エル・アル航空のセキュリティチェックの厳しさはあまりに有名です。インターネット上で「エル・アル航空 搭乗 体験記」とでも検索してみてください。「あまりにセキュリティチェックが細かくて大変だった」という感想がたくさん出てくるはずです。
セキュリティチェックは、専門係員が3人程度の交代で、質問を繰り返します。何を聞くかということは、人によって異なりますが、必ず聞かれるのは以下のようなことだそうです。
・航空券の取得方法(インターネットで買ったのか、旅行代理店に頼んだのかなど)
・渡航目的(観光なのか、仕事なのか)
これらの他にもさまざまな質問をし、つじつまが合うか、不審者でないか、テロリストに利用されている恐れは無いかを見極めるそうです。これとあわせて、搭乗者の名前をFBIなどの危険人物リストと照合するという綿密さには驚きです。
こんな綿密なセキュリティチェックのため、ひどい人になると「アラブ諸国への入国履歴があったために、散々質問された後、機内持ち込み手荷物を取り上げられて携帯電話とパスポートと財布しか機内に持ち込めなかった」など、もはや客を客と思っていないレベルの事態を体験しています。
当然、ここまで厳しいセキュリティチェックをするため、飛行機が定刻どおりに出発しなというのは日常茶飯事です。そのため、「エル(EL)・アル(AL)は“Everyday Late. Always Late”(毎日遅れる、いつも遅れる)の略だ」と言われています。
一説では、同社がスターアライアンスなどのワールドアライアンスに加盟できないのは、この定時運航率の低さにある、とのことです。もちろん、セキュリティチェックを経ているので、乗ってしまえば快適な空の旅が待っています。

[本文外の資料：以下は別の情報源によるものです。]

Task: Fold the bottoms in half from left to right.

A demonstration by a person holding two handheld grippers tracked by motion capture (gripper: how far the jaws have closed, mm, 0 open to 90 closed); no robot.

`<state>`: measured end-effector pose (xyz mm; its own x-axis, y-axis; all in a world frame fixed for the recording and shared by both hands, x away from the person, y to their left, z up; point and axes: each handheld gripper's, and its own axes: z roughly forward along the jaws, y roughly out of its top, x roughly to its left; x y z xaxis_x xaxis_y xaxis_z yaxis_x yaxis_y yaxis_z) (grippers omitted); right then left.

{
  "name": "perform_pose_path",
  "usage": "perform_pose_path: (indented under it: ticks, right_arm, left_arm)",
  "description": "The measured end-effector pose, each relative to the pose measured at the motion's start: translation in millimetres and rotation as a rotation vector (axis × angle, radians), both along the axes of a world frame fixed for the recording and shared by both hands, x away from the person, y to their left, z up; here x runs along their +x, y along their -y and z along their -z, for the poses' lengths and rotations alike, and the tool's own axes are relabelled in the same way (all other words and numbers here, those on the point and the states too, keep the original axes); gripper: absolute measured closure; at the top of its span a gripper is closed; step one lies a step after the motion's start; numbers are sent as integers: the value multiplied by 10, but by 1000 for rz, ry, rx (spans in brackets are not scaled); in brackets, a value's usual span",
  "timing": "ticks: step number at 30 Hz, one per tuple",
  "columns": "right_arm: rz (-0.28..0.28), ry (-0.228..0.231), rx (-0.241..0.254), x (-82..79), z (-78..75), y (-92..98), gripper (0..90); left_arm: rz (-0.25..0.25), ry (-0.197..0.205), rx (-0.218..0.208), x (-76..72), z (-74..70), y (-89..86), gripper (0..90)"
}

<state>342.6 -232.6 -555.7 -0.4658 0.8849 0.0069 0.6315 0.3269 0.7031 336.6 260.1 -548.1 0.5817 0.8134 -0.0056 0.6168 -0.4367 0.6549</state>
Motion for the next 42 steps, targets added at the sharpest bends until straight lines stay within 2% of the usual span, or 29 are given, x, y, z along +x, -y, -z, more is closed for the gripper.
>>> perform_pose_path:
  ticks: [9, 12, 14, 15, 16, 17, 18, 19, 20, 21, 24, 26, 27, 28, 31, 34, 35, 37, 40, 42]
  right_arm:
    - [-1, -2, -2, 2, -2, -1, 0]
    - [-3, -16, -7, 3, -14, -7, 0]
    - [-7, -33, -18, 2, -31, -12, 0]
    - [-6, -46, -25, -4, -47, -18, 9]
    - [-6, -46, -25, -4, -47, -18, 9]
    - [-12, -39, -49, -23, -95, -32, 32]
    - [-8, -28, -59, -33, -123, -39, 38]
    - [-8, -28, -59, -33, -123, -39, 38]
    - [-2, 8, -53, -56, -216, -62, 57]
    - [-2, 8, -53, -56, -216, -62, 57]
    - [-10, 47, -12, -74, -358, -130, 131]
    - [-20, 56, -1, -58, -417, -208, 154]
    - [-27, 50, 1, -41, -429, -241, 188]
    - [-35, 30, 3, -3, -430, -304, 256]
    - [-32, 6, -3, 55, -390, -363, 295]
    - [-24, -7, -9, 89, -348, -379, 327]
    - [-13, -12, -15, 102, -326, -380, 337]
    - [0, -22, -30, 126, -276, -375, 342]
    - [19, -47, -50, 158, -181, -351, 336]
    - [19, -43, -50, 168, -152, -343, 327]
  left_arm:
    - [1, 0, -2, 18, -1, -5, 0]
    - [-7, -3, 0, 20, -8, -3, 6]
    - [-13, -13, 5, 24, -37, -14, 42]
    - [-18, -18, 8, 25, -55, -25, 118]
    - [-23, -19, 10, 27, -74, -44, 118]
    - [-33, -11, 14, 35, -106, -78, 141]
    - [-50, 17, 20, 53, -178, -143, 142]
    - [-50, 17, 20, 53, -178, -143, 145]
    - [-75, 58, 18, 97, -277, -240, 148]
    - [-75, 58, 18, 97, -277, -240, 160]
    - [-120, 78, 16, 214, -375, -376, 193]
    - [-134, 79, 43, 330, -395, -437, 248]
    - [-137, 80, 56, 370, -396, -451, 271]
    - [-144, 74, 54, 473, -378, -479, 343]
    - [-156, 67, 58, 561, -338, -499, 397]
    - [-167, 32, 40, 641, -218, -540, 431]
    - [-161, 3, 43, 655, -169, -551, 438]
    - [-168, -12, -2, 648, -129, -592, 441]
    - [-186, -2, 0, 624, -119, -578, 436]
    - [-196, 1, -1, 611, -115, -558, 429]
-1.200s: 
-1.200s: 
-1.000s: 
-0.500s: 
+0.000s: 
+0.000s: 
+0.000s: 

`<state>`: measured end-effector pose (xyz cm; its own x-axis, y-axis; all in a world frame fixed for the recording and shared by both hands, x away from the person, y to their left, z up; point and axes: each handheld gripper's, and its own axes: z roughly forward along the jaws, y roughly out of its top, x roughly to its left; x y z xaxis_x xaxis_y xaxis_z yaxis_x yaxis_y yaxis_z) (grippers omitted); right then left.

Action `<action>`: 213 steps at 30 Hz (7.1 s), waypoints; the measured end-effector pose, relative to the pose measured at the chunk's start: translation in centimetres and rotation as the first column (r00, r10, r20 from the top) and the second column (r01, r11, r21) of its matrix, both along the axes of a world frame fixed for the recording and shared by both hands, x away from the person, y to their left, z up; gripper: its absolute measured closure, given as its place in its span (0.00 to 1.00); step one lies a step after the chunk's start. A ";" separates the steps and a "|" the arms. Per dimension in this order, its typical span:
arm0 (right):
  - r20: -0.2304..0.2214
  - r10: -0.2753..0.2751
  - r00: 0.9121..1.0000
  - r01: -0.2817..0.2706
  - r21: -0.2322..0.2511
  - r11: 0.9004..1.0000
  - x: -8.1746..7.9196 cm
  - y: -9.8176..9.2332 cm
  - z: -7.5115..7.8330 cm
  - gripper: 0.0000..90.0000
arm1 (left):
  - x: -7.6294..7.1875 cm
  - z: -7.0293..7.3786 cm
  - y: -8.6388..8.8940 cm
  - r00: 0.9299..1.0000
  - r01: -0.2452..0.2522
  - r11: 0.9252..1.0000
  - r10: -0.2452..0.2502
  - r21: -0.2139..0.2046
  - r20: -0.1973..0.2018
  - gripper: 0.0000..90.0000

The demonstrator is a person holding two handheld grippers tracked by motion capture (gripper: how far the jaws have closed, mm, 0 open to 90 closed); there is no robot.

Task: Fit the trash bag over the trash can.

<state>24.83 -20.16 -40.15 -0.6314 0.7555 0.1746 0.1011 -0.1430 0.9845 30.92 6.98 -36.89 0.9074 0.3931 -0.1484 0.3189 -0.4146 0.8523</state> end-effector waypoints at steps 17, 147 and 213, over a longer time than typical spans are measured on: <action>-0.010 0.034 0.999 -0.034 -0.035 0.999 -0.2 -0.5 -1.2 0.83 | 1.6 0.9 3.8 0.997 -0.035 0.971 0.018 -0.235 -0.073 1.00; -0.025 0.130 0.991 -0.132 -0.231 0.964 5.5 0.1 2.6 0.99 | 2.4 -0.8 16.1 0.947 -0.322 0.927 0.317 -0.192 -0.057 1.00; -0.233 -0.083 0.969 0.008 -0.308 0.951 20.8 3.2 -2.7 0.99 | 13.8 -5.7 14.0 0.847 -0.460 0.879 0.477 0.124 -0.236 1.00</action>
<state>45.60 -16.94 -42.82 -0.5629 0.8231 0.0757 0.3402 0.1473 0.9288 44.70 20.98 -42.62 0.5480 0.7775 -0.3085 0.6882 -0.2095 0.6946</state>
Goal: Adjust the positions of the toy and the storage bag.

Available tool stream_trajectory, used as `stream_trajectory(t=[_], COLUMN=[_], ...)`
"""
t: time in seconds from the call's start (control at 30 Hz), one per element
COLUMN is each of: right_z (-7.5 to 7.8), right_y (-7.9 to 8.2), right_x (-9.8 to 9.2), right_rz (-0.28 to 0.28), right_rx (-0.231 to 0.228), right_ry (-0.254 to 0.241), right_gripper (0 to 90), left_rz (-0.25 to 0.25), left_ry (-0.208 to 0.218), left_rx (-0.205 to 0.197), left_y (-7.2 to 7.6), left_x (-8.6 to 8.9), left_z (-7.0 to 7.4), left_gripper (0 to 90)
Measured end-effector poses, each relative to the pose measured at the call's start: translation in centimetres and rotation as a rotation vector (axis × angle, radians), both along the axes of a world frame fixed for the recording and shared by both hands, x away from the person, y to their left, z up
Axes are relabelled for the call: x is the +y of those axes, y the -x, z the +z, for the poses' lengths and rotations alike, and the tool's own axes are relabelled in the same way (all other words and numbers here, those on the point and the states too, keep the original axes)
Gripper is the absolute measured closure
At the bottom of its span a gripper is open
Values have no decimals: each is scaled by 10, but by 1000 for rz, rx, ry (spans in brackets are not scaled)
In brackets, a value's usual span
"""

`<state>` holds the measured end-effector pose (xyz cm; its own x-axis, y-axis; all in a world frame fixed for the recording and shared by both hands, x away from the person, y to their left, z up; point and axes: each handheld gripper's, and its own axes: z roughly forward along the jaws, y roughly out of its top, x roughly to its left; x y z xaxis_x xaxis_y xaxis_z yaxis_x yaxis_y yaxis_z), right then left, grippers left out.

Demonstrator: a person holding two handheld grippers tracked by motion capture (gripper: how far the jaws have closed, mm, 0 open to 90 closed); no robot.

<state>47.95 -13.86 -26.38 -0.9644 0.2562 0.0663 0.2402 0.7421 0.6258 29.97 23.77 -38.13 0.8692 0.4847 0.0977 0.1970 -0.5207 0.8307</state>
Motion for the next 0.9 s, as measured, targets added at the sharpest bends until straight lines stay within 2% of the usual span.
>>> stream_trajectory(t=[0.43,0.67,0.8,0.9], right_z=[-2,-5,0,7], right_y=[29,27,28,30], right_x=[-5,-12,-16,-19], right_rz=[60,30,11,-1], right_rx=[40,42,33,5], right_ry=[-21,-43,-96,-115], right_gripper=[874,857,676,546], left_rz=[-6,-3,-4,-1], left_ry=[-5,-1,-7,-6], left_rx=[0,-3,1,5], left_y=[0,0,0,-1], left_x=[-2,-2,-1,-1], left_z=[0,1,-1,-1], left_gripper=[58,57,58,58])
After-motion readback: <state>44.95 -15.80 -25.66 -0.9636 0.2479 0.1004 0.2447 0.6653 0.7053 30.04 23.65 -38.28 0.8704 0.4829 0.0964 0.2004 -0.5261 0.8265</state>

普通にしていればつまみ出される、なんてことはありませんので安心してください。
世界一安全な航空会社である理由
エル・アル航空は「世界一安全な航空会社」といわれています。事実、1968年以来ハイジャックや旅客機の墜落などの事故が起こっていません。それはなぜでしょうか?先ほど述べた綿密なセキュリティチェックのほかに、以下のようなハイジャック対策が取られています。
・預けた荷物はすべて減圧室を通って火薬反応が出ないか調べられている。
・すべての機体の床・壁は特別強化仕様となっており、貨物室は耐爆構造になっている。
・地上からのミサイル攻撃に備え、ミサイルかく乱装置(チャフ)が搭載されている。
・飛行機が出発するときは、装甲車のガードを受けて出発する。
厳重警備が必要な理由
宗教建築が好きな私としては、いつかイスラエルは行ってみたい国の一つです。しかし、フラッグキャリアである航空会社が上に書いたような厳しいセキュリティチェックをしないと運行できないほど、政治的には不安定な国でもあります。文中で述べたゆるキャラの「シャロウムちゃん」の名前の由来は、ヘブライ語の「こんにちは」という意味の言葉「シャローム」から来ています。
多くは語りませんが、今のイスラエルの置かれている状況はお世辞にも「平和」とは言えないと思います。平和でないから、飛行機は厳重な対策をして運行しなければならないのでしょう。
いつか、イスラエルが平和になり、誰もが安心して旅行できる場所になることを祈って筆を置きたいと思います。